I doubted this: an early and painful death was potentially the worst bit I thought. In any case, it seems that in the World of Cancer “not knowing” is a constant. Or at least not knowing everything. You don’t how well you'll respond to various treatments, you don’t know what’s happening internally between scans, you don’t know what the limited resolving power of the of scanners can’t reveal. An ultrasound scan, it turns out, doesn’t give a very precise image of the organs, so I was now to have a CT scan during which a contrast agent would be injected into my body so that my organs “lit up” in the images produced.

Meanwhile, I’d been able to gather information about kidney cancer from the Web. In particular it seemed that:

  • The kind of sizes being talked about for my “mass” meant it was small in kidney cancer terms. In some cases the tumours grow football-sized before detection.
  • Kidney cancer doesn’t respond to the usual radiation-based treatments used for many other cancers. It is treated by surgery and (recently) by new immunotherapy drugs which can sometimes be successful in stimulating the immune system into attacking the cancer.
  • If a kidney has to be removed, people can usually get by fine with just one.

Quoth the server, 404

In addition to factual information available on the Web there is a range of forums and mailing lists dealing with kidney cancer, from furrow-browed ones detailing experiences and reviewing the latest research, to softer ones offering more purely emotional support (“I’ll pray for you on your cancer journey”). Needless to say I prefer the former. There are also lists of kidney cancer blogs (of which I suppose this is now one) which range from the reassuring (“I had kidney cancer n years ago and following surgery have had no recurrence”) to the embattled (“we were very disappointed to learn the scan showed there were now nodules on the lungs”) to the despairing, where a distraught spouse takes over to leave grief-stricken postings following the first blogger’s death. And there are those blogs which just get you a 404 – which could be good or bad …

So at yesterday’s meeting to review the CT scan result I already felt reasonably well-prepared for what might transpire and what the options might be. The key points were that:

  • The CT scan confirms a 3.3cm × 2.5cm mass on the lower pole of my right kidney. Its removal is recommended as it is highly likely to be cancerous.
  • The chances of any cancer having spread, given the size of the tumour, are very low. Removal of the tumour should effect a complete cure.
  • Other organs (in the thorax, pelvis & abdomen) were surveyed in the CT scan imagery: nothing was found. My left kidney is “pristine”.
  • The recommended procedure is an open partial nephrectomy, to happen just before or just after Xmas. This will probably entail 3-6 days in hospital and some weeks of recovery at home; no driving for 6 weeks.

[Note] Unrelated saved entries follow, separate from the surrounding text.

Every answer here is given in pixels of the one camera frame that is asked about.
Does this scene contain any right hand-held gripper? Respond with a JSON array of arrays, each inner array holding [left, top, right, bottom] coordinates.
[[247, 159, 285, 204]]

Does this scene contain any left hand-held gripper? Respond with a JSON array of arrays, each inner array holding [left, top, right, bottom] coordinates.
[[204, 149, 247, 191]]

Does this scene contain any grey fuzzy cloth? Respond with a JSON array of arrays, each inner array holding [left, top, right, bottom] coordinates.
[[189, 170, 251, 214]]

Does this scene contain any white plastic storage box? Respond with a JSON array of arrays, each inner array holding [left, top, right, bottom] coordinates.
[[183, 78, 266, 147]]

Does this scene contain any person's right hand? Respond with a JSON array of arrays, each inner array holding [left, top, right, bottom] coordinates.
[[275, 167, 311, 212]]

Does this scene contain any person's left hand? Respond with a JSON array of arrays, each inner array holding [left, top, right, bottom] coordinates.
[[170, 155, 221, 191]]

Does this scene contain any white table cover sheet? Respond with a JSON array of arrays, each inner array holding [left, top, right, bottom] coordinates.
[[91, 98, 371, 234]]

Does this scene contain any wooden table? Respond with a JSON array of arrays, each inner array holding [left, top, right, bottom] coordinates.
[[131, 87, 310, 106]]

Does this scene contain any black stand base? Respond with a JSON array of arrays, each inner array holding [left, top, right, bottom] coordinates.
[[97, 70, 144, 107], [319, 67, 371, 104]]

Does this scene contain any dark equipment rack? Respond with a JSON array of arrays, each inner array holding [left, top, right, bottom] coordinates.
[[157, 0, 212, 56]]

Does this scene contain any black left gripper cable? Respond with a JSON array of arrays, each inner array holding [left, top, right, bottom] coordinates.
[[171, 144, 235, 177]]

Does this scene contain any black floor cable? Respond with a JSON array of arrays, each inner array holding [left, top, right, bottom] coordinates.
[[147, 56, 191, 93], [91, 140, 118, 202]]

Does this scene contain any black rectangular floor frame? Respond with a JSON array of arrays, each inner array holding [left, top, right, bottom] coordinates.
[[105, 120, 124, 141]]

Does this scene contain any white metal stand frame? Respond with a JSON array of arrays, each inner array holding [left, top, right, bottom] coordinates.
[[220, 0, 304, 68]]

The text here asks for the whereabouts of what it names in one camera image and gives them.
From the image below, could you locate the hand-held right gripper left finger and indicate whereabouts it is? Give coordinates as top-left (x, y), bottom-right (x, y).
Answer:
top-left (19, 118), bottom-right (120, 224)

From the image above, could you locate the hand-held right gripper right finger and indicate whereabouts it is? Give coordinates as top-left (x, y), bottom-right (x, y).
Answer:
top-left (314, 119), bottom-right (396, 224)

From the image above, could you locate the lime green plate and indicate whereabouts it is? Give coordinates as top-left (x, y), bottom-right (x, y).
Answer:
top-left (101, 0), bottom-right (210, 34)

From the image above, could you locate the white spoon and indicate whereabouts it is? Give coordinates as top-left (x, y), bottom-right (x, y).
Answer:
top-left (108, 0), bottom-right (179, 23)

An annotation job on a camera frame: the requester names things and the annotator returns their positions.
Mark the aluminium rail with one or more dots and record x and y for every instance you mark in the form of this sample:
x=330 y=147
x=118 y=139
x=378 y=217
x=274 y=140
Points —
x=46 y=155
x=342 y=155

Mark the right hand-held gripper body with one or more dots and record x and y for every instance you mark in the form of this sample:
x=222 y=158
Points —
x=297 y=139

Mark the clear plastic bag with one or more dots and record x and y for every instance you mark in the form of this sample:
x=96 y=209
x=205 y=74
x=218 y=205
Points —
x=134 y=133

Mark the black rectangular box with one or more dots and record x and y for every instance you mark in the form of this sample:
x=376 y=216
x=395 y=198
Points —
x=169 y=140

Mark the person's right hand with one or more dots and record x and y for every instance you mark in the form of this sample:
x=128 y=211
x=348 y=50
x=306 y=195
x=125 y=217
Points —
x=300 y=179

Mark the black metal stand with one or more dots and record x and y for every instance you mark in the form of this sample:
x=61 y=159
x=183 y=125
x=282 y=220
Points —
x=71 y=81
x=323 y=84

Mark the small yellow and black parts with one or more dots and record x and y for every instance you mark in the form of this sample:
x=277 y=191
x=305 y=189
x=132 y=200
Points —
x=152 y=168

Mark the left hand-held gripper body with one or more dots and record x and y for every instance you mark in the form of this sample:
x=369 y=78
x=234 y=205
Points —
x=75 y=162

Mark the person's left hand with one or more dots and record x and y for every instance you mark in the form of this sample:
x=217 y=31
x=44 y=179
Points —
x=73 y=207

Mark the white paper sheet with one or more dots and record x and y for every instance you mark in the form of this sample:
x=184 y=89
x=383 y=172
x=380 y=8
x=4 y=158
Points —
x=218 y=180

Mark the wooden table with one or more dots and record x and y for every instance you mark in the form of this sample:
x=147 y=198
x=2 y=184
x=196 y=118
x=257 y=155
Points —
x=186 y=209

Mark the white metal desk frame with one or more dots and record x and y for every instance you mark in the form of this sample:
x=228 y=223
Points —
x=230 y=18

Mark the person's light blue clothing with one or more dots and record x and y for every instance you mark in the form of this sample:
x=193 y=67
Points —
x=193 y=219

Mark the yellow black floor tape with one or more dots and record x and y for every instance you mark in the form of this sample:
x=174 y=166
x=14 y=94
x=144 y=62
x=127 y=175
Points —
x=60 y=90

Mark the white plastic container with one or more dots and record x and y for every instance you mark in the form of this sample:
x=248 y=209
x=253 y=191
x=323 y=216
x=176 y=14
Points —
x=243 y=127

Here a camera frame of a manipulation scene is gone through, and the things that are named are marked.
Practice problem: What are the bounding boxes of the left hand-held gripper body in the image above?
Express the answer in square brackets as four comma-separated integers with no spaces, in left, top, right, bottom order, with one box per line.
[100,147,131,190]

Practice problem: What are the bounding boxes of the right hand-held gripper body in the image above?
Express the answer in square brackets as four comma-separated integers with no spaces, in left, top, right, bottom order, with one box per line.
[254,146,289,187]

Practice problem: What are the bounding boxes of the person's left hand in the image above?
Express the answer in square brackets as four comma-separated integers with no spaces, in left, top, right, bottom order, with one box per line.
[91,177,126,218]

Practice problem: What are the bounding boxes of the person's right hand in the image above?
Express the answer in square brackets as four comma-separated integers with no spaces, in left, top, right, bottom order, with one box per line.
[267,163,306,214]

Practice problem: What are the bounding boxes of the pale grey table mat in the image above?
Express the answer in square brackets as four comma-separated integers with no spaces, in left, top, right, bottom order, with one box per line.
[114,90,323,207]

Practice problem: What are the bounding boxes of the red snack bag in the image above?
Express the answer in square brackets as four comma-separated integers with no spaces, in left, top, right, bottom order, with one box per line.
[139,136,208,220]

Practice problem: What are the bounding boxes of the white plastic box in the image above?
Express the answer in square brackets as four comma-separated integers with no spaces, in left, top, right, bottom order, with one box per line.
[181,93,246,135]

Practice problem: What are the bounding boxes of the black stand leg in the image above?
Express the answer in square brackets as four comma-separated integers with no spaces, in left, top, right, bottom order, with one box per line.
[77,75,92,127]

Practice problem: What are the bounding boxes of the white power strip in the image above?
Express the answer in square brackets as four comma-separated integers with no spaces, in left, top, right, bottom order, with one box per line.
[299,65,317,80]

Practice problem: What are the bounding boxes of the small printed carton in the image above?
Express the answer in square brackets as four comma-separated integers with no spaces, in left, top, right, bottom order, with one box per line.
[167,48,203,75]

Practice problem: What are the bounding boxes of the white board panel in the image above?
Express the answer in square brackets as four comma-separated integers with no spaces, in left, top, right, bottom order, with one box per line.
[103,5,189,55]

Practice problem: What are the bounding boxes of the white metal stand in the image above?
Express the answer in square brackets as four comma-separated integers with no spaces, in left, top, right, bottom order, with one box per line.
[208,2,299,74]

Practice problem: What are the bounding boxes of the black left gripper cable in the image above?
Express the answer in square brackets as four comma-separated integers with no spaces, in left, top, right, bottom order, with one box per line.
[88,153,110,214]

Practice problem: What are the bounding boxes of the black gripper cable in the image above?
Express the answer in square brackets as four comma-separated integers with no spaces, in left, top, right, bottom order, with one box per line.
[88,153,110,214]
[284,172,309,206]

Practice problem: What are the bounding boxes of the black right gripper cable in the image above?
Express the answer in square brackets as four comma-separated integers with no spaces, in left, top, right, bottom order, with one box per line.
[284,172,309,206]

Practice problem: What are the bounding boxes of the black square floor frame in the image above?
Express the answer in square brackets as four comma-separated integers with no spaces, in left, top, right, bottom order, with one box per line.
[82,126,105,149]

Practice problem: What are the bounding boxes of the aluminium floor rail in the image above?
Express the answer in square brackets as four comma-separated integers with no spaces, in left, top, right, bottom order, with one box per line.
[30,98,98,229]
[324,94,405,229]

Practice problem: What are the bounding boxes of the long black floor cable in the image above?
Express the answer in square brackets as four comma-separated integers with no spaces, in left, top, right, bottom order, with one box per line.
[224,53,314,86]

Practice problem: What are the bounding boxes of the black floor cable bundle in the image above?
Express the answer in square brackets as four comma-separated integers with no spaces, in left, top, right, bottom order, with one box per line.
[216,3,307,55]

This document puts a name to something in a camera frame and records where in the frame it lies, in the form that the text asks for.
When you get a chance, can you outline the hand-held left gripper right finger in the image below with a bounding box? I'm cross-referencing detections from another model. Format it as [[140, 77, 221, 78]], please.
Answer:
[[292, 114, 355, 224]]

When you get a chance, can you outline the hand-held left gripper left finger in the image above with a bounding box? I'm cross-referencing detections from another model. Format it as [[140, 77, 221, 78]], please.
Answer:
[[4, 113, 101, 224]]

So this is where I am. A fuller picture will emerge when the pathology is known for whatever is removed – but for now, the plan is that after some fairly hefty surgery I can expect the disease to be gone. Or, even better, that the slim chance comes good that the tumour is not cancerous – for as Woody Allen has observed, the most beautiful words in the English language are not “I love you” but “It's benign.”

Which is witty but not, I think, true.